JelenaBanjac / microbiome-toolbox

Early Life Microbiome Toolbox
MIT License
11 stars 2 forks source link

Download of animated longitudinal information of reference samples #6

Open schuroff opened 11 months ago

schuroff commented 11 months ago

Hi @JelenaBanjac,

When I run the Microbiome Trajectory analyses, it is generated the animated longitudinal information of reference samples and I can only download this one in a .SVG format. How can I download the animation in a video or gif format?

Another question... Can I only work with my data on a web page?

Thank you.

JelenaBanjac commented 11 months ago

Hi @schuroff,

From what I could find, currently, there is no support for exporting video of Plotly plots, see here. What I can suggest is to record your screen and save that recording as video or gif.

Sorry, I am not sure I understood the second question. On the web page, you should be able to choose from 3 datasets: 2 datasets are predefined (mice and human datasets), and the third one is your data (data you upload in drag and drop section). I am not sure this answers it?

On the other hand, if the question was whether you can only work with the microbiome toolbox on the web, the answer is not only on the web. You can create your own local Python scripts/notebooks, import microbiome toolbox, and play with your data using toolbox methods. Example notebooks for mice and human data can be seen here.

cafferychen777 commented 11 months ago

Hi @schuroff ,

Regarding the animated longitudinal information generated by the Microbiome Trajectory analyses, you can convert the .SVG format to a video or GIF format using external tools. There are various online converters available that can help you with this conversion.
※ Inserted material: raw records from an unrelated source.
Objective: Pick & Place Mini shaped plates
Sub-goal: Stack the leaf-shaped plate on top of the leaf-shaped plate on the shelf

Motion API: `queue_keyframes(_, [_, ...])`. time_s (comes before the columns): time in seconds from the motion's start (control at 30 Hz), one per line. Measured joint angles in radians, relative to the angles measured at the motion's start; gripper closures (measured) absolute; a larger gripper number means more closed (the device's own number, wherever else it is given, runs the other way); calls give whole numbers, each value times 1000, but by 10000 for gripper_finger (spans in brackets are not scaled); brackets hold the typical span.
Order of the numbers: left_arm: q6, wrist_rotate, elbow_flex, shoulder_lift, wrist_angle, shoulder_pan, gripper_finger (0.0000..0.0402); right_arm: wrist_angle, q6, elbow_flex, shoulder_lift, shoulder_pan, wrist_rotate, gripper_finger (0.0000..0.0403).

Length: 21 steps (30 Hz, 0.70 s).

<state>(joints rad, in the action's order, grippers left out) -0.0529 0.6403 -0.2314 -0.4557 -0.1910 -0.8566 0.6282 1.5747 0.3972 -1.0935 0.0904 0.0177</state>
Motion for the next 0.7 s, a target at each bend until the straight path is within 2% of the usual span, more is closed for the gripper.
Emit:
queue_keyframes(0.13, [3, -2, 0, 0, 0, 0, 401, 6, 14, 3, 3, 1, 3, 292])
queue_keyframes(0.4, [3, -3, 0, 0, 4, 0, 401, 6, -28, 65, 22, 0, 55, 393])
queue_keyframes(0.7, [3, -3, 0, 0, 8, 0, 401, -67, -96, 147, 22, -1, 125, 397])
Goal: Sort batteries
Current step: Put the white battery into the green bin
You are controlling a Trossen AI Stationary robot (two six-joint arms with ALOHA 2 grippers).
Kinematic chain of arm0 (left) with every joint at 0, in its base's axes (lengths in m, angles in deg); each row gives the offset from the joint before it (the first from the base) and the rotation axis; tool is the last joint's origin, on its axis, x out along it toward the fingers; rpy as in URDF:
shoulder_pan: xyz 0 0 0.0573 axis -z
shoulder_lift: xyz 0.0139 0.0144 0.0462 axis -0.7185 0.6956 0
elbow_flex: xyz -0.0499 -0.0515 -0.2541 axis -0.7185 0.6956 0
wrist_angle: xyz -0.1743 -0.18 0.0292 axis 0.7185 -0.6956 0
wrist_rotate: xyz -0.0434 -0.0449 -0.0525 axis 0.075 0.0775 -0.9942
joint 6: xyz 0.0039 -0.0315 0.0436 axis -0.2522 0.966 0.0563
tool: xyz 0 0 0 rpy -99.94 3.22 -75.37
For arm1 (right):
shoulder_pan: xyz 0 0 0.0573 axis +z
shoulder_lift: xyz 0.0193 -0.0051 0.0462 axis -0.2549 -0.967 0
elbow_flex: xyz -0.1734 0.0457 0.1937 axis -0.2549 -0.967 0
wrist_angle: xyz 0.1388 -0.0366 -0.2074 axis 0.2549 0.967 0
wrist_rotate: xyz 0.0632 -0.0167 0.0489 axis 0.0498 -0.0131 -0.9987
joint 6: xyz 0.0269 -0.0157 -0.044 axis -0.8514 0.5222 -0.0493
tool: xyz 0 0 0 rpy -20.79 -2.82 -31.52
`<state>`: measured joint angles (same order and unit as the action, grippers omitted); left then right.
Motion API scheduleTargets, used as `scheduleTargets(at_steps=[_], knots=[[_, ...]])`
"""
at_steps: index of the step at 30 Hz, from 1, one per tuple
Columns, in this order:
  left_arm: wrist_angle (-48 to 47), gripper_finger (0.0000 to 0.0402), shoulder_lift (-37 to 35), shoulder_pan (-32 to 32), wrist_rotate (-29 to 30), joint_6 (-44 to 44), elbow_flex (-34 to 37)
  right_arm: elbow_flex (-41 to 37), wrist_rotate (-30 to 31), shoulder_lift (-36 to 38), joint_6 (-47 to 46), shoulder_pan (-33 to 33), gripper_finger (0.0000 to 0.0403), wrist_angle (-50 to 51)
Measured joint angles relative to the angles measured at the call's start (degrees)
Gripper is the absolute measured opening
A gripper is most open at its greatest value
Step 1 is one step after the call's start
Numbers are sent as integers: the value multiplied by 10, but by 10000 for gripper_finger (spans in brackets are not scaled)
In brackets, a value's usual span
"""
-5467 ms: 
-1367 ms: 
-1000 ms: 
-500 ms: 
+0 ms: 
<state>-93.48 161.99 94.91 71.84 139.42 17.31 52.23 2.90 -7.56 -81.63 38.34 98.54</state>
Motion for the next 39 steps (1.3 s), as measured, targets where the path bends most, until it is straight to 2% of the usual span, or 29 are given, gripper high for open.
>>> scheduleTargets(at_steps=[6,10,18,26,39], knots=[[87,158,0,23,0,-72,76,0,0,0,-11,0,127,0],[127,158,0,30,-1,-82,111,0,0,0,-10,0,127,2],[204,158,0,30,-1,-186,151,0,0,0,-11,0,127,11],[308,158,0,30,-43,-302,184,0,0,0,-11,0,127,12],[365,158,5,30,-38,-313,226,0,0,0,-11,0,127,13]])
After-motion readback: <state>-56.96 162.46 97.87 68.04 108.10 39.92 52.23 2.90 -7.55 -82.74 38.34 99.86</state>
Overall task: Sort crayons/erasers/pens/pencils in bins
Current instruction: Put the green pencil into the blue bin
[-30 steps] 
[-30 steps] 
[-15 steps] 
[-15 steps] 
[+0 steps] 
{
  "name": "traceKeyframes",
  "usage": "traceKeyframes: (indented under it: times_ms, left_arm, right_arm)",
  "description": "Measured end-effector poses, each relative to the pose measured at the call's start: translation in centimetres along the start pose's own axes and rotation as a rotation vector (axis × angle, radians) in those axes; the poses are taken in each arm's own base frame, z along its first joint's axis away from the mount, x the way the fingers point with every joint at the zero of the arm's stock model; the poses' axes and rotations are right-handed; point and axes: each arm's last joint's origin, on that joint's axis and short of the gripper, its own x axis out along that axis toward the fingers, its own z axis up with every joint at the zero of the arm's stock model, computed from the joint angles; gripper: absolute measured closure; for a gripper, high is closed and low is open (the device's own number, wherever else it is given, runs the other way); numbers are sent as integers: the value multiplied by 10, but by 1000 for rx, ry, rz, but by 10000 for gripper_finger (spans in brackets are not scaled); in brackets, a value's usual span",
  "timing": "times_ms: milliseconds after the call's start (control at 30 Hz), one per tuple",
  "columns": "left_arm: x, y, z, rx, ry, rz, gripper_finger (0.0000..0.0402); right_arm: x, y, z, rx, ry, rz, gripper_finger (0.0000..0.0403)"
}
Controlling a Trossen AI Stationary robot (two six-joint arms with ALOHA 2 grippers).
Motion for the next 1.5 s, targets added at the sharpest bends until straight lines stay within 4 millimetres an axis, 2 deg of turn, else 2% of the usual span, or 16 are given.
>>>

Simply search for "SVG to video converter" or "SVG to GIF converter" in your preferred search engine, and you'll find several options to choose from.

As for your second question, MicrobiomeStat is a versatile R package that allows you to work with your data directly within the R environment. You don't necessarily need a web page to use it. You can perform various microbiome analyses and generate visualizations within your R environment.

Here's where you can find MicrobiomeStat for your analysis: MicrobiomeStat on GitHub

Feel free to reach out if you have any more questions or need further assistance. Happy analyzing!

Best regards,

schuroff commented 10 months ago

Hi @JelenaBanjac Thanks a lot for the help. I have another question: is it possible to export the microbiome maturation value generated for each sample from the web tool?

JelenaBanjac commented 10 months ago

Hi @schuroff

You're welcome!

Currently, there is no feature to export the MMI values generated for each sample from the web tool. However, it's a great suggestion, and it would be a valuable addition to the tool. I will consider implementing it in future updates to make the tool even more useful for its users. At the moment, I don’t have the support and time for the development efforts required to make this valuable addition to the web tool. In the meantime, I recommend exporting MMI values using the package directly (e.g. in the notebooks).